Afin d’analyser le cycle complet du VHC, différents modèles d’infections in vitro ont été développés. Ces modèles d’infections comprennent : Les particules dérivées de séra VHC+ (VHCser) ; les modèles réplicons ; les pseudoparticules VHCpp, les particules virales VHC-like particles, les modèles lentiviraux et le modèle d’infection en culture cellulaire VHCcc/JFH1 [51, 329, 342, 343].
2.1- Infection par les particules dérivées de séra de patients infectés par le VHC (VHCser) Il n’existe toujours pas de système de culture cellulaire robuste pour les infections par les séra dérivés de patients VHC+ (VHCser). En effet, la présence d’anticorps neutralisant dans le sérum ainsi que le tropisme viral rendent difficile la mise en place de ce modèle.
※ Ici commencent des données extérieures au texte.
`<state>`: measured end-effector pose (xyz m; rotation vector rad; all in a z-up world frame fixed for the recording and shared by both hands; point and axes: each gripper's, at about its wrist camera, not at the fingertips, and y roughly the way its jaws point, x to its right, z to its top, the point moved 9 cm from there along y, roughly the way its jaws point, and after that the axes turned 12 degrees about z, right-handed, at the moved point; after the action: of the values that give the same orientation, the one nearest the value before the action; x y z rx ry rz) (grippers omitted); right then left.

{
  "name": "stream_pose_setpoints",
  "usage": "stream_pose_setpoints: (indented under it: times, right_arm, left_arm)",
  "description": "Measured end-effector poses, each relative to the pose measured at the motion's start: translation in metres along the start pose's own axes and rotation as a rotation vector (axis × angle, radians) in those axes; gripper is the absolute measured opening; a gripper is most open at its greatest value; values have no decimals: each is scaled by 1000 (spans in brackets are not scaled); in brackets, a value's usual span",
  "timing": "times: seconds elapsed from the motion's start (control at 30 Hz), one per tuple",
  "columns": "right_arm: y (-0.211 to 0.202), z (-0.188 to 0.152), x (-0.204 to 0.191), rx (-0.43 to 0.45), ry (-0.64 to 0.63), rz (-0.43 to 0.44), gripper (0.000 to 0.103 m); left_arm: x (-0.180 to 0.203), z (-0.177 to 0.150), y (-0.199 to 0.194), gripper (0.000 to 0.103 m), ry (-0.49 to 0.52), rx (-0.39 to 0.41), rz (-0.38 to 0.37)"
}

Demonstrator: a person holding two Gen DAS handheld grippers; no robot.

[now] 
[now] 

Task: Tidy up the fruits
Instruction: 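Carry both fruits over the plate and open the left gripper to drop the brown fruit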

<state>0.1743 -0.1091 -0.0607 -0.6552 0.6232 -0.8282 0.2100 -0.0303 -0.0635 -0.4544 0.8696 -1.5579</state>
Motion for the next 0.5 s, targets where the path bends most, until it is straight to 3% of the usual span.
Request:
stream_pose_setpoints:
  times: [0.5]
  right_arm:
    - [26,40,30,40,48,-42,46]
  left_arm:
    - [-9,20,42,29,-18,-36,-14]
Néanmoins, en utilisant des traitements lipidiques PIDR (protein intra-cellular delivery reagent), des études montrent une internalisation des VHCser dans les cellules Huh7 [344]. De plus, les VHCser seraient également capable d’infecter les hépatocytes en culture primaire et cette infection serait dépendante de la tétraspanine CD81 [342, 345].
2.2- Infection par les modèles de particules virales semblables au VHC (VHC-LPs)
Des chercheurs ont produit des particules virales infectieuses, semblables aux virions produits après infection par les VHCser. Ces particules virales, appelées « VHC-like particles ou VHC-LPs» ont été produites dans les cellules d’insectes en utilisant le baculovirus comme vecteur d’expression des protéines structurales E1, E2 et Core du VHC [346]. Leurs études ont montré que ces particules HCV-LPs avaient la capacité d’internaliser les hépatocytes humains et les lignées d’hépatomes humains [347]. Par ailleurs, en utilisant le virus recombinant SFV (Semliki Forest Virus) exprimant les gènes codant pour les protéines structurales du génotype 1a ou en utilisant le virus recombinant VSV (Virus Stomatite Vésiculaire) portant les gènes codant les protéines structurales de génotype 1b, d’autres particules virales ont pu être élaborées [348, 349]. Ces particules ont été très utilisées pour l’étude de la structure et de la fonction des protéines d’enveloppe, l’étude de l’assemblage de la particule virale et pour mettre en évidence la fonction des peptidases-signal cellulaires sur le génome viral [347].
2.3- Infection par les pseudo-particules lentivirales ou rétrovirales (VHCpp)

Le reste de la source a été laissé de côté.